If I'm on break i will drop my vest and gear off in the backroom sometimes  on a busy day so i know i can't get bothered.


----------



## Kaitii (Jul 27, 2020)

i wont even tell them where anything is if im clocked out.

all too often answering one (1) question of where x is leads to "well can u take me there?" "ok what abt y item" or my fav, getting pounced on by 3 guests who appear outta nowhere and i have Had It

if i can pretend i didnt hear them, i absolutely will. if i can pass as not working here, i absolutely will. 

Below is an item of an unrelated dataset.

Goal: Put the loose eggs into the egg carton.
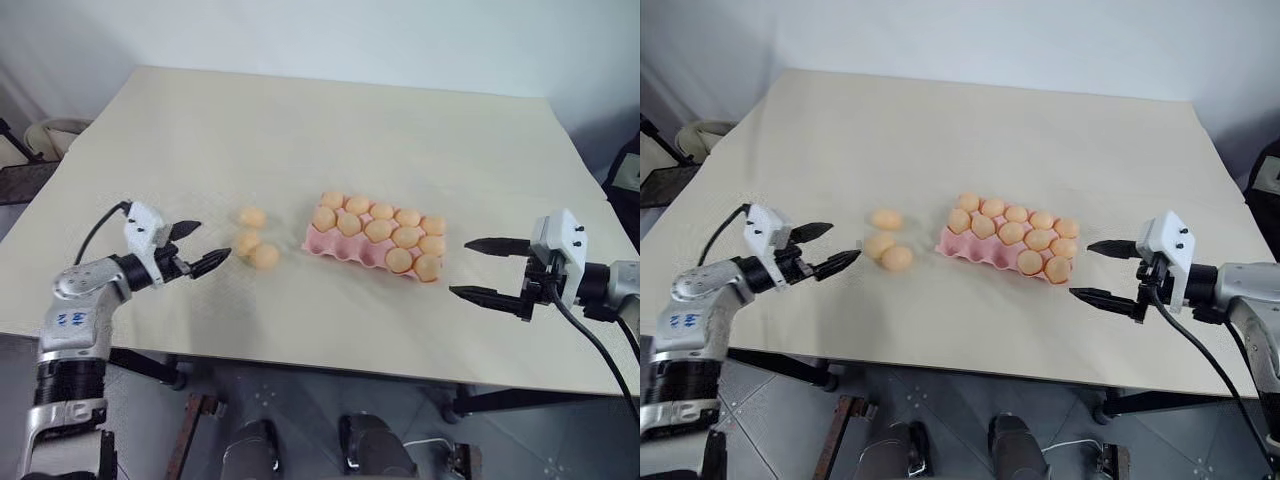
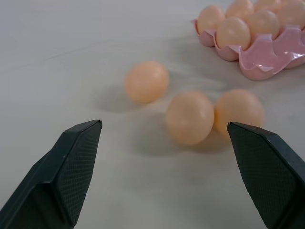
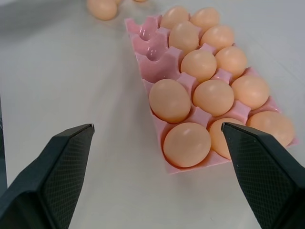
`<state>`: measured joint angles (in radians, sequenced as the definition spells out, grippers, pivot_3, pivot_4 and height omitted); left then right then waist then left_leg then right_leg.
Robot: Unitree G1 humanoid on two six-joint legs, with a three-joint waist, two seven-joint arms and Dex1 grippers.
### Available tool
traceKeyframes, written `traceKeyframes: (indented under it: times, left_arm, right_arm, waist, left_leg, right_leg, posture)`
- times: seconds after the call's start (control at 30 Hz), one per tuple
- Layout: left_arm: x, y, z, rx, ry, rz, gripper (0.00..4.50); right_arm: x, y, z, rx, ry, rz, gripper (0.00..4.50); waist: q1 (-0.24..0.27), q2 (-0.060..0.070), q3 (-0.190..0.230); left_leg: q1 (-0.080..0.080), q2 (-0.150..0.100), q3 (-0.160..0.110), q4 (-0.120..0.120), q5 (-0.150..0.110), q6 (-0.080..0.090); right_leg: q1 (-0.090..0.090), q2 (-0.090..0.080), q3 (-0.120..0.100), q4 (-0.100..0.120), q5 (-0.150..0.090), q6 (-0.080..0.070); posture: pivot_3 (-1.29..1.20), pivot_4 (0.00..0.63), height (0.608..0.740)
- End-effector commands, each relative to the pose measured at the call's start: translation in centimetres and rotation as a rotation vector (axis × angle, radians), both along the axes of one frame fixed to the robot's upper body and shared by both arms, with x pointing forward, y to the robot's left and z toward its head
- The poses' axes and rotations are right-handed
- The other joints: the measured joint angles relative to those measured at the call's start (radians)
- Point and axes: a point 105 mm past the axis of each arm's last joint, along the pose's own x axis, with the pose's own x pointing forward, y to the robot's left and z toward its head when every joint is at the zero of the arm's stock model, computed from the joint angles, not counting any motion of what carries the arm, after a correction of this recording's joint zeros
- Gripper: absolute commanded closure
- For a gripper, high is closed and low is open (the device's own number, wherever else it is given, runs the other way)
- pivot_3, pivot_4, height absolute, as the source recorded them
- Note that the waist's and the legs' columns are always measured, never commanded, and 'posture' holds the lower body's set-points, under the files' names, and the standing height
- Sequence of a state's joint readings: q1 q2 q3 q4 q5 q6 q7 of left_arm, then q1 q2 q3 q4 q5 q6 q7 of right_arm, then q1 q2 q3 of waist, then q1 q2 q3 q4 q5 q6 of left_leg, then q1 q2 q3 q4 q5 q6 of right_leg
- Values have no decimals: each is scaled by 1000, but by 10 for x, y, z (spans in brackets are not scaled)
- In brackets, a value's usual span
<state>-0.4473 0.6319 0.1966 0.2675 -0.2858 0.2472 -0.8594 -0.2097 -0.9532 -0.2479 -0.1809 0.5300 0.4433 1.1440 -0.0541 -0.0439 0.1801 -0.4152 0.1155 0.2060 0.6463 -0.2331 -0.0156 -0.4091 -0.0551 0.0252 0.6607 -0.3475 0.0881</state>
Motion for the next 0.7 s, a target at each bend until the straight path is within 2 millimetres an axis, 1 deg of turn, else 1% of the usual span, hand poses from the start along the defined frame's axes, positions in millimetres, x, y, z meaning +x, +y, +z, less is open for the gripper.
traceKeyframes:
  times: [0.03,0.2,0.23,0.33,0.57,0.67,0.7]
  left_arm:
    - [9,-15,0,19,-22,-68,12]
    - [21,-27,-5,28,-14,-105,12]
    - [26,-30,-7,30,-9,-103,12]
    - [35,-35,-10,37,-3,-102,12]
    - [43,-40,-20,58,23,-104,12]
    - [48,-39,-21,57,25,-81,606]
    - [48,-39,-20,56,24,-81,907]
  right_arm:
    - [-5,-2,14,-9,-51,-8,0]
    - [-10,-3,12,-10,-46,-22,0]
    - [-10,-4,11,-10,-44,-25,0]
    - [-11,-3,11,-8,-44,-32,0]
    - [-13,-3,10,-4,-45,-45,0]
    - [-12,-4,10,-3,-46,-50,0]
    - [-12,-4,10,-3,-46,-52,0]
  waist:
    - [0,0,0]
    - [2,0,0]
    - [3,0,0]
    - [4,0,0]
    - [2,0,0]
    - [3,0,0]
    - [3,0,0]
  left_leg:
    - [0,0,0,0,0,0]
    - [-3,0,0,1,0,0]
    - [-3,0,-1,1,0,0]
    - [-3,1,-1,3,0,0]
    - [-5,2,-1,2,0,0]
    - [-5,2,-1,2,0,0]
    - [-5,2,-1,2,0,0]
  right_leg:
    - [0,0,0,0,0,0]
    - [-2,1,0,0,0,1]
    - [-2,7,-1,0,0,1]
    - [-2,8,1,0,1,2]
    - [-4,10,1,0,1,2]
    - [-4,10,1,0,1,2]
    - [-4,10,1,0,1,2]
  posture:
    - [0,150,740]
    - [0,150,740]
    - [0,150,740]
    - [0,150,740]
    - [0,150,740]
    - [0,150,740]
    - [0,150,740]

im clocked out im not working. period. "but its a simple question!!" yeah but i also had to w o r k to learn the answer and it sometimes causes more problems than its worth so no.


----------



## BurgerBob (Jul 27, 2020)

If I'm on lunch I'm off the clock I'm ignoring you. Simple as that.


----------



## Logo (Jul 27, 2020)

Oh my goodness I had a guest get so upset when I said I was on my meal.  She got all heffy and i replied i know what you mean but target by law is required to give an un- interrupted 30 minutes and i walked away.


----------



## Captain Orca (Jul 27, 2020)

I always took my 15 in the break room so it never was an issue, same for lunch.  Never bought anything, they always has crap on the tables or in the fridge plus I brown bagged daily.


----------



## Captain Orca (Jul 27, 2020)

To add, if a customer asked me politely where the hot dog rolls are I'd simply show them if I was walking that way and they were on the way to TSC so it's not an issue.  Something more involved, I'd snag someone on duty to assist.  We had good teams in the beginning.


----------



## happygoth (Jul 27, 2020)

Logo said:


> Oh my goodness I had a guest get so upset when I said I was on my meal.  She got all heffy and i replied i know what you mean but target by law is required to give an un- interrupted 30 minutes and i walked away.


Same here, an older guy got so insulted when I said I was off the clock, didn't even let me finish what I was going to say. And it was definitely one of those "explain the difference between this and this" questions.


----------



## allnew2 (Jul 27, 2020)

BurgerBob said:


> if a guest approaches you while your walking off the floor after announcing your break do you help? Or just ignore and keep walking?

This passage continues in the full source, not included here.